The Eintracht Frankfurt boss may have to do it without some of this team's most consistent performers; the futures of Robben and Ribery are unclear and rumors persist that Robert Lewandowski will be playing much more of his football at the Bernabeu soon.
Heynckes is right to believe that, despite their injuries, his charges did enough to win the tie. But it's Zidane's men that actually got the job done. They are the masters of somehow doing just enough.
"If you're unable to get through the difficult moments you can't win," the French boss said in his post-match press conference. "And when you do win after suffering the difficult moments, it's great. It's true it's a bit tough on the heart...but we'll have time to rest later on."
The fundamental quality that makes Zidane's side so successful is difficult to grasp. Real often seem to be lacking in a system, preferring to rely on individuals to make decisive contributions at critical moments. But it works, even if the individual must sometimes be an opponent. To win the odd game in this fashion could be dismissed as a fluke but Madrid keep doing it on the biggest of stages.

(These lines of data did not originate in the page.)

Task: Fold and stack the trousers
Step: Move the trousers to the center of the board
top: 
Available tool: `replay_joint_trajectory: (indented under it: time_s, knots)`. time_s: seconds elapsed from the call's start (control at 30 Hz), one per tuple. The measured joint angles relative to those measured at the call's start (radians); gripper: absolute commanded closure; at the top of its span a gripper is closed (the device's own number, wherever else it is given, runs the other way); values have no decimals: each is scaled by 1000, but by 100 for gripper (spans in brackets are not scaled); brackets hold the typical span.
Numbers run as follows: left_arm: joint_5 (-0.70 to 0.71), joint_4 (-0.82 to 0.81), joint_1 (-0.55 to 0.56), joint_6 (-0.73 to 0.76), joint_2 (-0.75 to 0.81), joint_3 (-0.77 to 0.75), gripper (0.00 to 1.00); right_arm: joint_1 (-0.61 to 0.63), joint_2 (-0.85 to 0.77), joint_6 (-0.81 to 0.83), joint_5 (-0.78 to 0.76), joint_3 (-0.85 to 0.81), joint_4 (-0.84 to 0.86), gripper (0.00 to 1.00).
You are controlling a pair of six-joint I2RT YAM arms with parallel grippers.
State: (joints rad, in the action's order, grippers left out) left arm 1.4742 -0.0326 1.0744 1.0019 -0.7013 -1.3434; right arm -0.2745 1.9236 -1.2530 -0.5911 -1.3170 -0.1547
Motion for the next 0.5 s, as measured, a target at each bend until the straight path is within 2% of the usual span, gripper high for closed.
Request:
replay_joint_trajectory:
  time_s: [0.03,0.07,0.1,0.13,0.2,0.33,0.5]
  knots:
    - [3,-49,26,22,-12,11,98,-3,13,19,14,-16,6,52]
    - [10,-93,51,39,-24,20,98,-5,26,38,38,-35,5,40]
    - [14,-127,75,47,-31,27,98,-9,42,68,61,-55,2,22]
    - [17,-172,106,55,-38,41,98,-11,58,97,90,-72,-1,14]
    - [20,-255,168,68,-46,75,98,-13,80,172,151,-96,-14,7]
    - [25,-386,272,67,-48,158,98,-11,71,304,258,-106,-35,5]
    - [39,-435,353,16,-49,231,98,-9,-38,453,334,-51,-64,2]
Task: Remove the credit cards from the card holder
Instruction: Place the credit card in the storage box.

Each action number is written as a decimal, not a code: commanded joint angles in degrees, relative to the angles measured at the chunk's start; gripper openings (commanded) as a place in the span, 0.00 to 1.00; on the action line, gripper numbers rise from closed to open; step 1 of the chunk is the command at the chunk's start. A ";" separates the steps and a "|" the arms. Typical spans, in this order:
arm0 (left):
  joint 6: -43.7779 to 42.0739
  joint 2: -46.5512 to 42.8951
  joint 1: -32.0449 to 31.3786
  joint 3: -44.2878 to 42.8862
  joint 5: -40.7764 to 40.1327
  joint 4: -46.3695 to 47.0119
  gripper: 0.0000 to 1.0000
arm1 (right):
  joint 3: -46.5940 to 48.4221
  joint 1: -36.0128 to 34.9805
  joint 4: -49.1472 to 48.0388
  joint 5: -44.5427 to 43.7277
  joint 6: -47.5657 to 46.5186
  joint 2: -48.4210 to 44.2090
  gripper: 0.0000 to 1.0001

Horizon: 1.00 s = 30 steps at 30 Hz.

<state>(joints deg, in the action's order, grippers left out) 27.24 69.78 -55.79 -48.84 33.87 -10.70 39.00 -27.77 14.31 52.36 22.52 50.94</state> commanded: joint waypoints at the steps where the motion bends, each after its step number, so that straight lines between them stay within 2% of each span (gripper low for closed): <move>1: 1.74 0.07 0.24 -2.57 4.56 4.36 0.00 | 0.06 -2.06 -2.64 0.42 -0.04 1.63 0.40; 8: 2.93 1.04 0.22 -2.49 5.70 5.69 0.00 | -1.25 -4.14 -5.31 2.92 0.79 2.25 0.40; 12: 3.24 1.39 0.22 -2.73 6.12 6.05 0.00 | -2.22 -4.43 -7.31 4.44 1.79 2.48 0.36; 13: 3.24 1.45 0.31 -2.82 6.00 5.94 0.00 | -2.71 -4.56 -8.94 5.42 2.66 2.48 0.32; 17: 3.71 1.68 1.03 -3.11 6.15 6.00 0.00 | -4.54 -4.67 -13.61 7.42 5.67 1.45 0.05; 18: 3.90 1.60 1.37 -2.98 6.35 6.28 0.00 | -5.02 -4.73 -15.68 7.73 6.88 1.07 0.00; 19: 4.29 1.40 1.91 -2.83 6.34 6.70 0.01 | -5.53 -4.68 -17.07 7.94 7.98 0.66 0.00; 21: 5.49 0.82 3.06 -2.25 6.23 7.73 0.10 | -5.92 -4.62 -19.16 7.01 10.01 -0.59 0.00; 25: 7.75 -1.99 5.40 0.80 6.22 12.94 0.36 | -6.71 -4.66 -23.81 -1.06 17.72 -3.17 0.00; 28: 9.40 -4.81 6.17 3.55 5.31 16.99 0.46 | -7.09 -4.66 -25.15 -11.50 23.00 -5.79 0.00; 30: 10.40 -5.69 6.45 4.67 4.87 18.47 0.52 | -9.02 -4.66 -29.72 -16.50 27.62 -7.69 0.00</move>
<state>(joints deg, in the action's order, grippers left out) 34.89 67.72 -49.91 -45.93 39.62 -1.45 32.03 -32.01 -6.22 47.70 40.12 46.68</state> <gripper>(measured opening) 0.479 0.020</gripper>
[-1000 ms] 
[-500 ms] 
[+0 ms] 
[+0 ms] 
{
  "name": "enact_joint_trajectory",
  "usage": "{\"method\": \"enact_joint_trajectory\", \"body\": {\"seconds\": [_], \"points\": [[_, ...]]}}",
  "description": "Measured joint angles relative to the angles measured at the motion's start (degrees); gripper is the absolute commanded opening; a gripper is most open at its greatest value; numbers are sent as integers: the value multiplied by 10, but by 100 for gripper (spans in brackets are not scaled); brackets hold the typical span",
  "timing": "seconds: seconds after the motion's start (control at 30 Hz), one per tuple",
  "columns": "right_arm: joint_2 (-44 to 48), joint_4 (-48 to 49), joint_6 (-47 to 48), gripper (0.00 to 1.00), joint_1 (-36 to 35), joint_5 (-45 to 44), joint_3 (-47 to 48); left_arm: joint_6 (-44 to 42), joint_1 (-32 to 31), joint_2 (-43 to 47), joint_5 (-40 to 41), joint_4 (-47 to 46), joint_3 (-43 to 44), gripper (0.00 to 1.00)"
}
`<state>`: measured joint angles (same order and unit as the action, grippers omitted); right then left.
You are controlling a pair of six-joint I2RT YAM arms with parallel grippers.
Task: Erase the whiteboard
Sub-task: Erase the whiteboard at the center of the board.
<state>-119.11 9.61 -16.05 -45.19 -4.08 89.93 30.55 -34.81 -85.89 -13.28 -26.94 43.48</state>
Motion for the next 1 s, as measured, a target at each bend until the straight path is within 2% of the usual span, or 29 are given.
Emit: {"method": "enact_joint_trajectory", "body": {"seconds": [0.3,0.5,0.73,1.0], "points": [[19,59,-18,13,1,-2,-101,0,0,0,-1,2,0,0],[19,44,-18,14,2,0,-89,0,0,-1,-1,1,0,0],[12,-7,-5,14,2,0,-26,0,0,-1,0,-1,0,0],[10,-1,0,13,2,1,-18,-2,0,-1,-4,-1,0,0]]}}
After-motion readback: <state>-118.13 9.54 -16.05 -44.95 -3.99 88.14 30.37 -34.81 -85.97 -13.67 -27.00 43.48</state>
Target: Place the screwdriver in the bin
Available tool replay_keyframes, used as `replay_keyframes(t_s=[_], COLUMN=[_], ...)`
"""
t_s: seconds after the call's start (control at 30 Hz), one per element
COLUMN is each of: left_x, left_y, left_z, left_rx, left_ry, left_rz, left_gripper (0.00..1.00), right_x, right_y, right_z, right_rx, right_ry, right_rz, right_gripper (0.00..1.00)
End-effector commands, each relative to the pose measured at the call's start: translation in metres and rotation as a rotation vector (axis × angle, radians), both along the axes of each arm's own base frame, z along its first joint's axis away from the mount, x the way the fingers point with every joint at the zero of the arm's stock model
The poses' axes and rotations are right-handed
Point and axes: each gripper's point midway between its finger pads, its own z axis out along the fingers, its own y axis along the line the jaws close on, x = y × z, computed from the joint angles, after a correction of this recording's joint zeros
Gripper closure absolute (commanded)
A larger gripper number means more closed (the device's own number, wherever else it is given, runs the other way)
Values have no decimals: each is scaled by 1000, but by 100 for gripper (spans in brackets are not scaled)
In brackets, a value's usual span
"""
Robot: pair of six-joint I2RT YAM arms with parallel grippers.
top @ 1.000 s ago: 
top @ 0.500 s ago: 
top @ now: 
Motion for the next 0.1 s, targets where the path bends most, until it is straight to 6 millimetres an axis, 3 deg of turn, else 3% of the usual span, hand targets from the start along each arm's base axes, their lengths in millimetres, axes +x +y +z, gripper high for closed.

"This club has a very long tradition of victories and we are contributing to it, we're writing this part of history, as others have done before. One (tradition) is that Madrid never give up."
Heynckes will finally give up soon enough though, and after this defeat will come the inevitable inquest and concerns for the future. But the truth, as the 72-year-old suggested, is that there's little soul searching required. Had Ulreich not had the costliest of brain fades, had Alaba recovered quickly enough to make the first leg or had one of Bayern's desperate late assaults bounced kindly, they'd be looking at hotels in Kiev.
But as those in red shirts lay prone on the pitch while their opponents headed to soak up the deafening adulation, it was clear that will be of no consolation.